YOUR GOAL
Please retype the listing below word for word and exclude its images.

BEGIN

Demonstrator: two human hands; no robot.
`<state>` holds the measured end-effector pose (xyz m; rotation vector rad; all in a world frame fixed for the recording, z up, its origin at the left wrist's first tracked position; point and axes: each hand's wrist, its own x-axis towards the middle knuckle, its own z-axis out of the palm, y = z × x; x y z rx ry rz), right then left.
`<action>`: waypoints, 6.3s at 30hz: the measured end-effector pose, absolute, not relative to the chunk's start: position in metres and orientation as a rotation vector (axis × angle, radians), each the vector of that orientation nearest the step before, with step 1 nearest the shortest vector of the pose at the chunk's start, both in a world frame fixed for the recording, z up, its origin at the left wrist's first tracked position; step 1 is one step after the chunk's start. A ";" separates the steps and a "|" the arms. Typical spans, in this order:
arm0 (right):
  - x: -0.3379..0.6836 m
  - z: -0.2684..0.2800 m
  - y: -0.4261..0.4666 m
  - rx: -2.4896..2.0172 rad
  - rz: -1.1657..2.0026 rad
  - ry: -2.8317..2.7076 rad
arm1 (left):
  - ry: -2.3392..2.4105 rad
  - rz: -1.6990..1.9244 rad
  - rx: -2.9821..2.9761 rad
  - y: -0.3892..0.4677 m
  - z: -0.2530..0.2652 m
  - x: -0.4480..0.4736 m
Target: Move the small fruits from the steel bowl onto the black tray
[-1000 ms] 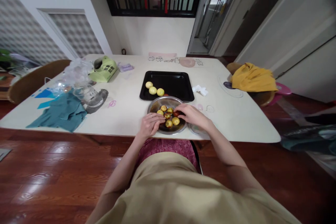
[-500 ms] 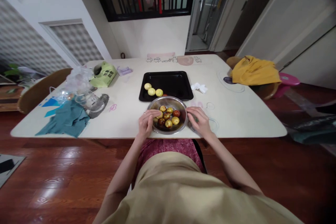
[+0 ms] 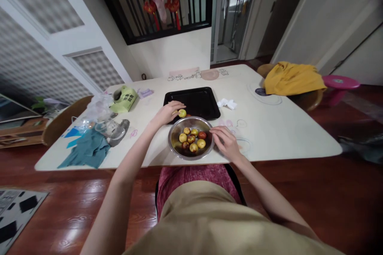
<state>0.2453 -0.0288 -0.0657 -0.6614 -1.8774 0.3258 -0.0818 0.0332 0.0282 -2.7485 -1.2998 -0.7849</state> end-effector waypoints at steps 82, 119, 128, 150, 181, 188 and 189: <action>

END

TASK RESPONSE
Demonstrator: two human hands; no robot.
`<state>` holds the measured end-effector pose (xyz m; rotation vector rad; all in a world frame fixed for the recording, z up, its origin at the left wrist's first tracked position; point and axes: each hand's wrist, its own x-axis towards the middle knuckle, its own z-axis out of the palm, y = z × x; x y z rx ry rz), right then left.
`<action>`: waypoints, 6.3s at 30hz: the measured end-effector pose, absolute, not relative to the chunk's start: position in metres and orientation as a rotation vector (axis × angle, radians), each the vector of that orientation nearest the step before, with step 1 nearest the shortest vector of the pose at the chunk's start, both in a world frame fixed for the recording, z up, its origin at the left wrist's first tracked position; step 1 is one step after the chunk's start. A ";" separates the steps and a "|" the arms. Typical spans, in this order:
arm0 (right):
  - x: -0.3379..0.6836 m
  - z: -0.2684..0.2800 m
  - y: -0.4261..0.4666 m
  - rx: -2.4896..2.0172 rad
  - rz: -1.1657..2.0026 rad
  - ry: -2.8317..2.7076 rad
arm1 (left):
  - ry: -2.3392..2.4105 rad
  - rz: -1.6990..1.9244 rad
  - rx: -2.9821..2.9761 rad
  - y: -0.3892..0.4677 m
  - z: -0.2530..0.2652 m
  - x: -0.4480..0.4736 m
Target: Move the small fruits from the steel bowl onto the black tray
[-1000 ms] 
[-500 ms] 
[+0 ms] 
<state>0.2453 -0.0288 -0.0657 -0.6614 -1.8774 0.3258 -0.0818 0.0332 0.0282 -2.7485 -1.2998 -0.7849</state> end-effector waypoints at steps 82, 119, 128, 150, 181, 188 and 189: <action>

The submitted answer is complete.